WHAT TO PRODUCE — Using the data that follows, return exactly the lines from the one that contains "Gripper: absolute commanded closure" through the one that contains "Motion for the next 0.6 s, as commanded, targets", ends included.

INPUT DATA —
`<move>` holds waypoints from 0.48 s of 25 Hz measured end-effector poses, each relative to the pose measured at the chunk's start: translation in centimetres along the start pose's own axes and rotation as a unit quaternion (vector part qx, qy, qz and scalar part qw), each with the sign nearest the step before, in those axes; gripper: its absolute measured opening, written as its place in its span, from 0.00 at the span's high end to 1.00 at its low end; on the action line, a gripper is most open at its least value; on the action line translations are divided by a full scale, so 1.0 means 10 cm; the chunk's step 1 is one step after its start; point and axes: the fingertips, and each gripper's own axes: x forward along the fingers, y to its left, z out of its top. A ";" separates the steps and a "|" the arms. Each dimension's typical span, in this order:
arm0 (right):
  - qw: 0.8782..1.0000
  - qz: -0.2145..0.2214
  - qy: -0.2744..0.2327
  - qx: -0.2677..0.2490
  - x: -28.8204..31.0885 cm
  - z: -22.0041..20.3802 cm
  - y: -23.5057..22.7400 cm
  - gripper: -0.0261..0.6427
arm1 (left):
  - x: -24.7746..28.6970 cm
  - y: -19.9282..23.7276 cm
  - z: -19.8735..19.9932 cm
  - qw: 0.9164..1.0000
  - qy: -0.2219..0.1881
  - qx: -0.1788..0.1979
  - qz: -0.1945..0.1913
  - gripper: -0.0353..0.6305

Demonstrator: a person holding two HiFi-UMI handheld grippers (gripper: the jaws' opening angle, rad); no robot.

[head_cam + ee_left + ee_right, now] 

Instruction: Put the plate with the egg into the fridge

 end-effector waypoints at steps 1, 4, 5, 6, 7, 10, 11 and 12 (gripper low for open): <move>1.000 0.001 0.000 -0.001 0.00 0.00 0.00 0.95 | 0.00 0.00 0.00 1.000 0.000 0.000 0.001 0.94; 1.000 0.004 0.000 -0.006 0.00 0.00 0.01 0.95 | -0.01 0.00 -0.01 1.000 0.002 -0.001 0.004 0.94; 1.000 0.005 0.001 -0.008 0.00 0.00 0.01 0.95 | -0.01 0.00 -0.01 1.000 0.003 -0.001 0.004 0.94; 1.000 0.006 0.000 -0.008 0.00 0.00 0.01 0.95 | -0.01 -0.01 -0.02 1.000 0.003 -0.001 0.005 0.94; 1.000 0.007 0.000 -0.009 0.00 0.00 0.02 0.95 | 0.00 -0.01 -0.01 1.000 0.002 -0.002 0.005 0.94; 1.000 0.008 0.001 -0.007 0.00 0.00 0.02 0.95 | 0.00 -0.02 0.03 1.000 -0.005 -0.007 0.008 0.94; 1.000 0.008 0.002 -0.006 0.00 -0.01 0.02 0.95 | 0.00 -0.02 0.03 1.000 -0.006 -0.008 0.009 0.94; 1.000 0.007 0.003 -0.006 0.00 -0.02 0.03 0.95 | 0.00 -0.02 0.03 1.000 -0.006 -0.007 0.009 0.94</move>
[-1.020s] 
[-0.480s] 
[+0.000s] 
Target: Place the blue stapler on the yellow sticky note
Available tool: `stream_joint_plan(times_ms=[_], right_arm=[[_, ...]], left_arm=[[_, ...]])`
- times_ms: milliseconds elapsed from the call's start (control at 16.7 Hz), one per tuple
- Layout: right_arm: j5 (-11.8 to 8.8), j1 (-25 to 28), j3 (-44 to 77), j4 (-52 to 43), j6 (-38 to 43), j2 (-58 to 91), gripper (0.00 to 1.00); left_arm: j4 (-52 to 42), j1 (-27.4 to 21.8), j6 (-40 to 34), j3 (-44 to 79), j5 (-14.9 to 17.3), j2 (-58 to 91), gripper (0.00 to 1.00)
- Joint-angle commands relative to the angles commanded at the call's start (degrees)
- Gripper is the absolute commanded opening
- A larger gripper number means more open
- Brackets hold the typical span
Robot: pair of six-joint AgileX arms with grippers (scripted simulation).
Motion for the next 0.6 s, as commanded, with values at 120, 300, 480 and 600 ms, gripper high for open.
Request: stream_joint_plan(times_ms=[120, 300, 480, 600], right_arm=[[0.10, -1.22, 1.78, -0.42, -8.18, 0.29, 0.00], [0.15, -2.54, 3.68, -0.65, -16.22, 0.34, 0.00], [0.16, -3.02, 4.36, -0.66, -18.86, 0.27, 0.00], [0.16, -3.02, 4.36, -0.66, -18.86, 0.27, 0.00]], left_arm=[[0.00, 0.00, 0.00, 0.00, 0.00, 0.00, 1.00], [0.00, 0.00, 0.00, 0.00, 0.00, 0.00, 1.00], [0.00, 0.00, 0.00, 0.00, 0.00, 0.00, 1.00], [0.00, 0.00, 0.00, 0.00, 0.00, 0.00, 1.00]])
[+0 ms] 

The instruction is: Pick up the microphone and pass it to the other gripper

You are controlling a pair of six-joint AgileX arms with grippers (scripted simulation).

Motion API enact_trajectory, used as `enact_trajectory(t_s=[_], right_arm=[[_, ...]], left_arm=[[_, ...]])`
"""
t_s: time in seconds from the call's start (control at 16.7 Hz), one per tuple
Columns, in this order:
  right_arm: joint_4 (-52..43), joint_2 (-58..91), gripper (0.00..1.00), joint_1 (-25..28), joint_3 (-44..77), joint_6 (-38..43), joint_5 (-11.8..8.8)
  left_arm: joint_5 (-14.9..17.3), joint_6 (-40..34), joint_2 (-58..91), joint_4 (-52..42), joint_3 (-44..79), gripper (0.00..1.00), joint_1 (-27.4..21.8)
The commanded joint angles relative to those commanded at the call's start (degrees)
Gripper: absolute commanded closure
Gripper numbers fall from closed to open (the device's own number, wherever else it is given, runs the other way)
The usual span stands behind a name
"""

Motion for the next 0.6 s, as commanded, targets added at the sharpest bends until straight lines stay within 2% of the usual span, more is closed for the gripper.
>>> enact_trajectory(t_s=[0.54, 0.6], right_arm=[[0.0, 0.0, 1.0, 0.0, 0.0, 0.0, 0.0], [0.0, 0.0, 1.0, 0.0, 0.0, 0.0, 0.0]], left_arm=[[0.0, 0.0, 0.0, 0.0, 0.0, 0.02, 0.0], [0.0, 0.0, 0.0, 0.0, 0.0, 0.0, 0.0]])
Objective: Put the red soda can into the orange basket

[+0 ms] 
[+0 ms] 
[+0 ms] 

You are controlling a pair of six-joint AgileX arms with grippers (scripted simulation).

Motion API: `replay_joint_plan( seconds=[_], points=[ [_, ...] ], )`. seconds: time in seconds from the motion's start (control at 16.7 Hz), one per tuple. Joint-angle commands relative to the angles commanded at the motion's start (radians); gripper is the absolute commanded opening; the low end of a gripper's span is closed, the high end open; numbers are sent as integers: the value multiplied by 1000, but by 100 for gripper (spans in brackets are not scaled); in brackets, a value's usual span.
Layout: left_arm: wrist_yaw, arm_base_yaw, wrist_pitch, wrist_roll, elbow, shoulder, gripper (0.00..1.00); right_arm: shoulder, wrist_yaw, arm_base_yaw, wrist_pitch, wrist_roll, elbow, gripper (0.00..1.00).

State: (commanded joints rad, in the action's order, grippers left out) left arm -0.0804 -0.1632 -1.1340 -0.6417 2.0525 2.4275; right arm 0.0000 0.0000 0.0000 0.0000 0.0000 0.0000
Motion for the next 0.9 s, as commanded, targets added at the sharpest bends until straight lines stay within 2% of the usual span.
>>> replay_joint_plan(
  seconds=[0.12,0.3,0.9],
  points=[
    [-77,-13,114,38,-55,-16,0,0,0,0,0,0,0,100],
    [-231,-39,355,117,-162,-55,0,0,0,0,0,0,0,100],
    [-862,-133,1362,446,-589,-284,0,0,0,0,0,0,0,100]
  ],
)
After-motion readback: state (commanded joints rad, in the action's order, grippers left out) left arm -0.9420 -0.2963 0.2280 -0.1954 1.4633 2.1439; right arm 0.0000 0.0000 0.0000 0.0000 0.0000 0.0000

REPLY TO THE TASK —
Gripper: absolute commanded closure
Gripper numbers fall from closed to open (the device's own number, wherever else it is given, runs the other way)
The usual span stands behind a name
"""

Motion for the next 0.6 s, as commanded, targets added at the sharpest bends until straight lines stay within 2% of the usual span, more is closed for the gripper.

This exercise has no more to it.